11. PEMANTAUAN DAN PENGUKURAN KINERJA KEAMANAN :
Yaitu prosedur pemantauan yang mencakup hal hal Pengukuran kualitatif dan kuantitatif kebutuhan organisasi , pemantauan berkala pencapaian sasaran kinerja pengamanan, pemantauan atas efektifitas pengendalian pengamanan, pengukuran proaktif kinerja organisasi, pengukuran pemantauan atas ancaman pengamanan potensial dan penyimpanan data hasil pantauan dan pengukuran.
12. PELAPORAN, PERBAIKAN DAN TINDAKAN PENCEGAHAN KETIDAKSESUAIAN :
Yaitu prosedur pelaporan informasi yang terkait dan tepat waktu harus ditetapkan guna menjamin bahwa sistem manajemen pengamanan dipantau dan kinerjanya ditingktaktan. Organisasi juga harus menetapkan, menerapkan dan memelihara prosedur penanganan terkait dengan kondisi yang tidak sesuai dan mengambil tindakan perbaikan dan pencegahannya. Cakupan dari peersyaratan prosedur tersebut adalah Identifikasi dan perbaikan ketidaksesuaian serta melakukan tindakan untuk menurunkan konsekuensi yang terjadi, penyelidikan ketidaksesuaian, evaluasi kebutuhan , penyimpanan dan pengkomunikasian hasil tindakan perbaikan dan pencegahan yang dilakukan serta peninjauan ulang efektivitas tindakan perbaikan dan pencegahan yang telah dilakukan.
13.PENGUMPULAN DAN ANALISA DATA :
Yaitu kegiatan organisasi dalam bentuk penetapan, menghimpun, danmenganalisis data sesuai untuk meperagakan kesesuaian dan keefektifam sistem manajemen keamanan dan untuk menilai dimana perbaikan berkelanjutan dapat berjalan. Analsisa data harus berkaitan dan mencakup Kondisi keamanan dan Potensi Ancaman. Organisasi harus melakukan pencatatan data dan informasi untuk menunjukan keseuaian SMP dan harus mencakup Persyaratan external/peraturan perundangan dan internal/indikator kerja pengamanan,Izin operasional sekuriti profesional, Izin kerja bagi TKA, Resiko dan sumber gangguan yang meliputi keadaan mesin, pesawat, alat kerja dan peralatanlainnya yang terkait lingkungan kerja, sifat pekerjaan, cara kerja dan proses produksi, Kegiatan pelatihan aspek pengamanan, Kegiatan inspeksi, kalibrasi, dan pemeliharaan alat pengamanan, Rincian gangguan, keluhan dan tindak lanjut, Informasi mengenai pemasok dan kontraktor, Audit peninjauan ulang SMP, Pengolahan data statistik.

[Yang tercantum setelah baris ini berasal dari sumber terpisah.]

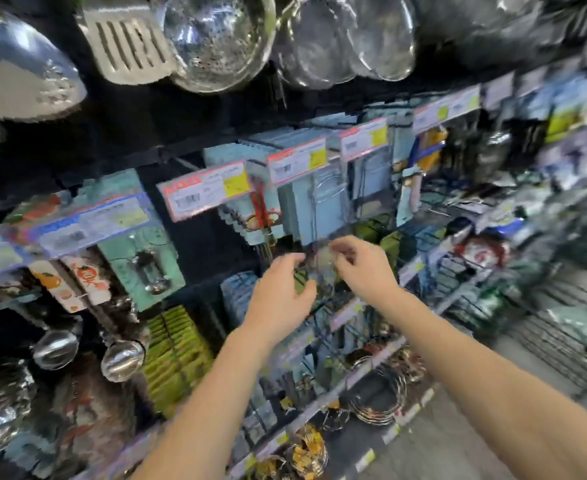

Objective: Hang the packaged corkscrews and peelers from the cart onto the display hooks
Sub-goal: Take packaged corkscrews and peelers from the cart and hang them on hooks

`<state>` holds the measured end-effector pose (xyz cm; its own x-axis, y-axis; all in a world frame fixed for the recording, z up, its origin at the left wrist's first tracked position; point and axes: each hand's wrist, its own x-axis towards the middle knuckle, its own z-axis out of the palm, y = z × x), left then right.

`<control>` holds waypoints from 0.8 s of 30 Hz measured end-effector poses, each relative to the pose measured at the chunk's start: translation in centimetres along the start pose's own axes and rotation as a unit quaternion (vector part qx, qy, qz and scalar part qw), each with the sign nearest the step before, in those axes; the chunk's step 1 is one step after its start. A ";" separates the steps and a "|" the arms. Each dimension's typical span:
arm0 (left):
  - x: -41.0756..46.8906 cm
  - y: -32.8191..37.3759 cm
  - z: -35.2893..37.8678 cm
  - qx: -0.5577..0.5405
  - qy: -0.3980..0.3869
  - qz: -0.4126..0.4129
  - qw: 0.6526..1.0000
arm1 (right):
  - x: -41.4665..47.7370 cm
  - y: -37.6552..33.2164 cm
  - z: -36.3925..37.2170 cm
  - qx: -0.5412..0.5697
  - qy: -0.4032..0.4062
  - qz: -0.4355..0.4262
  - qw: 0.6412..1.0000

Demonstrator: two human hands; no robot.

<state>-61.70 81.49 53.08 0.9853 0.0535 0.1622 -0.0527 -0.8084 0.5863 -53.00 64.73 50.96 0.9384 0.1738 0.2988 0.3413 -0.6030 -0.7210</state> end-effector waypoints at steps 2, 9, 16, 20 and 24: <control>1.5 3.3 3.0 0.008 -0.027 0.026 0.999 | -0.3 4.1 -3.9 -0.026 0.010 0.037 0.999; 6.4 15.9 14.5 0.024 -0.090 0.098 0.991 | -1.4 16.9 -17.1 -0.175 -0.011 0.152 0.973; 10.8 25.7 26.5 0.029 -0.170 0.137 0.975 | -4.1 28.3 -27.3 -0.195 0.024 0.224 0.954; 12.5 30.3 32.1 0.054 -0.217 0.164 0.961 | -5.4 34.1 -31.0 -0.200 0.009 0.292 0.935; 15.1 33.0 37.4 0.070 -0.254 0.180 0.948 | -5.7 39.5 -33.2 -0.205 0.001 0.342 0.917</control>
<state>-42.51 33.70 45.16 0.8609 -0.5004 -0.0915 -0.4131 -0.7926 0.4485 -46.68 14.10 41.56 0.9248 -0.3558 -0.1350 -0.3775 -0.8122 -0.4447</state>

14. AUDIT SISTEM MANAJEMEN PENGAMANAN :
Yaitu kegiatan yang harus dilakukan secara berkala guna mengetahui efektifitas penerapan SMP, Audit harus dilaksanakan secara sistematis dan independen oleh personil yang memiliki kompetensi kerja dengan menggunakan metodologi yang sudah ditetapkan.
15.TINJAUAN MANAJEMEN :
Yaitu kegiatan yang harus dilakukan pimpinan organisasi dalam rangka meninjau SMP secara berkala untuk menjamin kesesuaian dan keefektifan yang berkesinambungan dalam pencapaian kebijakan dan tujuan pengamanan. Ruang lingkup tinjauan ulang SMP harus dapat mengatasi implikasi ancaman dan gangguan terhadap seluruh kegiatan bisnis, produk barang dan atau jasa lainnya termasuk dampaknya terhadap kinerja perusahaan.
16.PENINGKATAN BERKELANJUTAN :
Yaitu Organisasi secara terus menerus memperbaiki keefektifan SMP melalui kebijakan keamanan, tujuan keamanan, hasil audit, analisa data, tindakan koreksi dan pencegahan serta tinjauam manajemen.